- **PROMPT**
Pictures found in the material must be left out, and every line returned as written.
[[ SOURCE DATA, beginning ]]
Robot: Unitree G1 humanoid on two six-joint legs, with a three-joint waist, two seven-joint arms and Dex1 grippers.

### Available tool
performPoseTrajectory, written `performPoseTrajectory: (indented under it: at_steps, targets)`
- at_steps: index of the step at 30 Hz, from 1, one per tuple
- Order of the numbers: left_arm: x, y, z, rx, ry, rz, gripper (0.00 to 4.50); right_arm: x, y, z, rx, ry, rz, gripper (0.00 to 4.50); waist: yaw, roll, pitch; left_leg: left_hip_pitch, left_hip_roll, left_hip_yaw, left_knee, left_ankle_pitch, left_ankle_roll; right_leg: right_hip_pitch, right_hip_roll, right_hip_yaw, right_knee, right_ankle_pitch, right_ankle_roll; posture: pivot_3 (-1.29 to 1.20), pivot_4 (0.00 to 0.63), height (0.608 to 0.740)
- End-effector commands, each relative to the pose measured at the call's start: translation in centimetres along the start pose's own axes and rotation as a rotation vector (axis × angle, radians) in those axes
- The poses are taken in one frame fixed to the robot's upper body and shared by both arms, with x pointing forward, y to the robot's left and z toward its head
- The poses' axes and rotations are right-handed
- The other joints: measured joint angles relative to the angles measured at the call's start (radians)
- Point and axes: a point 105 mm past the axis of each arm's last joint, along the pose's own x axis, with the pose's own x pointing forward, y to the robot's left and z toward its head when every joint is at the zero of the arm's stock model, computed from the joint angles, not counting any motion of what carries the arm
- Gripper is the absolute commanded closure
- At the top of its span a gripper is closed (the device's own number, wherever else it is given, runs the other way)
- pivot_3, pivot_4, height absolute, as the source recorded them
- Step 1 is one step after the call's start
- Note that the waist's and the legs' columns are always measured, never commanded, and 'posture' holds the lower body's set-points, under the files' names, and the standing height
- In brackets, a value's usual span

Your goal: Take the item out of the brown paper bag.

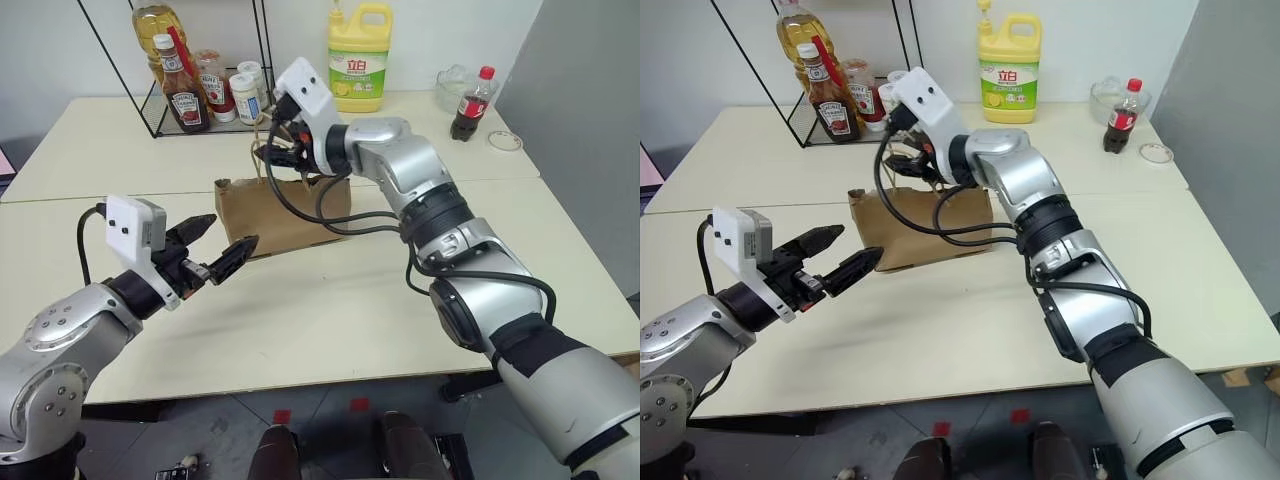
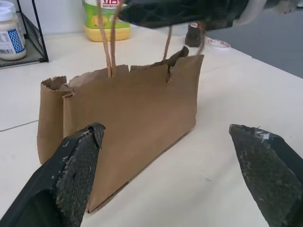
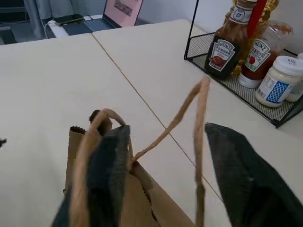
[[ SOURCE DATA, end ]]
- **ANSWER TO THE PROBLEM**
Robot: Unitree G1 humanoid on two six-joint legs, with a three-joint waist, two seven-joint arms and Dex1 grippers.

### Available tool
performPoseTrajectory, written `performPoseTrajectory: (indented under it: at_steps, targets)`
- at_steps: index of the step at 30 Hz, from 1, one per tuple
- Order of the numbers: left_arm: x, y, z, rx, ry, rz, gripper (0.00 to 4.50); right_arm: x, y, z, rx, ry, rz, gripper (0.00 to 4.50); waist: yaw, roll, pitch; left_leg: left_hip_pitch, left_hip_roll, left_hip_yaw, left_knee, left_ankle_pitch, left_ankle_roll; right_leg: right_hip_pitch, right_hip_roll, right_hip_yaw, right_knee, right_ankle_pitch, right_ankle_roll; posture: pivot_3 (-1.29 to 1.20), pivot_4 (0.00 to 0.63), height (0.608 to 0.740)
- End-effector commands, each relative to the pose measured at the call's start: translation in centimetres along the start pose's own axes and rotation as a rotation vector (axis × angle, radians) in those axes
- The poses are taken in one frame fixed to the robot's upper body and shared by both arms, with x pointing forward, y to the robot's left and z toward its head
- The poses' axes and rotations are right-handed
- The other joints: measured joint angles relative to the angles measured at the call's start (radians)
- Point and axes: a point 105 mm past the axis of each arm's last joint, along the pose's own x axis, with the pose's own x pointing forward, y to the robot's left and z toward its head when every joint is at the zero of the arm's stock model, computed from the joint angles, not counting any motion of what carries the arm
- Gripper is the absolute commanded closure
- At the top of its span a gripper is closed (the device's own number, wherever else it is given, runs the other way)
- pivot_3, pivot_4, height absolute, as the source recorded them
- Step 1 is one step after the call's start
- Note that the waist's and the legs' columns are always measured, never commanded, and 'posture' holds the lower body's set-points, under the files' names, and the standing height
- In brackets, a value's usual span

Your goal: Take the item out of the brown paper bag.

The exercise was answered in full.